* [Required action]: Nothing may differ between your reply and the listing that follows.

++++++++++++++++++++

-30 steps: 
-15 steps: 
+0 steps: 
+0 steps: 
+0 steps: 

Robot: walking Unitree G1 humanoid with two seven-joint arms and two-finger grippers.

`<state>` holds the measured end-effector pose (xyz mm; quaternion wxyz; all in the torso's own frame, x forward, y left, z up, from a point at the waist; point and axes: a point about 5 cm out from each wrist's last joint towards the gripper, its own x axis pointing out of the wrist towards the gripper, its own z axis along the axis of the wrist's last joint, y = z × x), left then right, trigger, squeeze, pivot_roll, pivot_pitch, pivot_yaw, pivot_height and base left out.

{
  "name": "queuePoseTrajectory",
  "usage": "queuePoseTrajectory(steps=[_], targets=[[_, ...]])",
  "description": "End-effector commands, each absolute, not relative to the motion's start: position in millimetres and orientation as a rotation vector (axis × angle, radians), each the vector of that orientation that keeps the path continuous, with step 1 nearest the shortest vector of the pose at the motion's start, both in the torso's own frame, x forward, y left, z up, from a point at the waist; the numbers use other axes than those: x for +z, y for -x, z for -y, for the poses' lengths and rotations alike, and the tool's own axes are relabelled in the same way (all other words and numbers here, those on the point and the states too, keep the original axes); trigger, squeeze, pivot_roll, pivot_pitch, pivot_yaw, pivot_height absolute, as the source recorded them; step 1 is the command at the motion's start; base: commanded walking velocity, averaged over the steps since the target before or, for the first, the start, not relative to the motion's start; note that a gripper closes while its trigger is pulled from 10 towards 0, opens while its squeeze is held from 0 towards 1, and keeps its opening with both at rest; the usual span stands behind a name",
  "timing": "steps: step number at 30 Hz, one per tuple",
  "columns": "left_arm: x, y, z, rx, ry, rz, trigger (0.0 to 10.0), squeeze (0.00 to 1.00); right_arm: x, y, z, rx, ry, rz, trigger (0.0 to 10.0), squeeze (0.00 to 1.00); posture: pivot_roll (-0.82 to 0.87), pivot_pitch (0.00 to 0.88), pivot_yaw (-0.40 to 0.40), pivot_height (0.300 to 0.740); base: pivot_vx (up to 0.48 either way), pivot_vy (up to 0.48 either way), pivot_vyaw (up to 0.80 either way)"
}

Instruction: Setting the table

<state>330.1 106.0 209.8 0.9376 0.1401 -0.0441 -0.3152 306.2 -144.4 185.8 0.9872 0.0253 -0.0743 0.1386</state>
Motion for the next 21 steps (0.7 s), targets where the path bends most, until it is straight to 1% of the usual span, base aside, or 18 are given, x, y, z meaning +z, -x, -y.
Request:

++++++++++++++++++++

* [Output of the exercise]:
-30 steps: 
-15 steps: 
+0 steps: 
+0 steps: 
+0 steps: 

Robot: walking Unitree G1 humanoid with two seven-joint arms and two-finger grippers.

`<state>` holds the measured end-effector pose (xyz mm; quaternion wxyz; all in the torso's own frame, x forward, y left, z up, from a point at the waist; point and axes: a point about 5 cm out from each wrist's last joint towards the gripper, its own x axis pointing out of the wrist towards the gripper, its own z axis along the axis of the wrist's last joint, y = z × x), left then right, trigger, squeeze, pivot_roll, pivot_pitch, pivot_yaw, pivot_height and base left out.

{
  "name": "queuePoseTrajectory",
  "usage": "queuePoseTrajectory(steps=[_], targets=[[_, ...]])",
  "description": "End-effector commands, each absolute, not relative to the motion's start: position in millimetres and orientation as a rotation vector (axis × angle, radians), each the vector of that orientation that keeps the path continuous, with step 1 nearest the shortest vector of the pose at the motion's start, both in the torso's own frame, x forward, y left, z up, from a point at the waist; the numbers use other axes than those: x for +z, y for -x, z for -y, for the poses' lengths and rotations alike, and the tool's own axes are relabelled in the same way (all other words and numbers here, those on the point and the states too, keep the original axes); trigger, squeeze, pivot_roll, pivot_pitch, pivot_yaw, pivot_height absolute, as the source recorded them; step 1 is the command at the motion's start; base: commanded walking velocity, averaged over the steps since the target before or, for the first, the start, not relative to the motion's start; note that a gripper closes while its trigger is pulled from 10 towards 0, opens while its squeeze is held from 0 towards 1, and keeps its opening with both at rest; the usual span stands behind a name",
  "timing": "steps: step number at 30 Hz, one per tuple",
  "columns": "left_arm: x, y, z, rx, ry, rz, trigger (0.0 to 10.0), squeeze (0.00 to 1.00); right_arm: x, y, z, rx, ry, rz, trigger (0.0 to 10.0), squeeze (0.00 to 1.00); posture: pivot_roll (-0.82 to 0.87), pivot_pitch (0.00 to 0.88), pivot_yaw (-0.40 to 0.40), pivot_height (0.300 to 0.740); base: pivot_vx (up to 0.48 either way), pivot_vy (up to 0.48 either way), pivot_vyaw (up to 0.80 either way)"
}

Instruction: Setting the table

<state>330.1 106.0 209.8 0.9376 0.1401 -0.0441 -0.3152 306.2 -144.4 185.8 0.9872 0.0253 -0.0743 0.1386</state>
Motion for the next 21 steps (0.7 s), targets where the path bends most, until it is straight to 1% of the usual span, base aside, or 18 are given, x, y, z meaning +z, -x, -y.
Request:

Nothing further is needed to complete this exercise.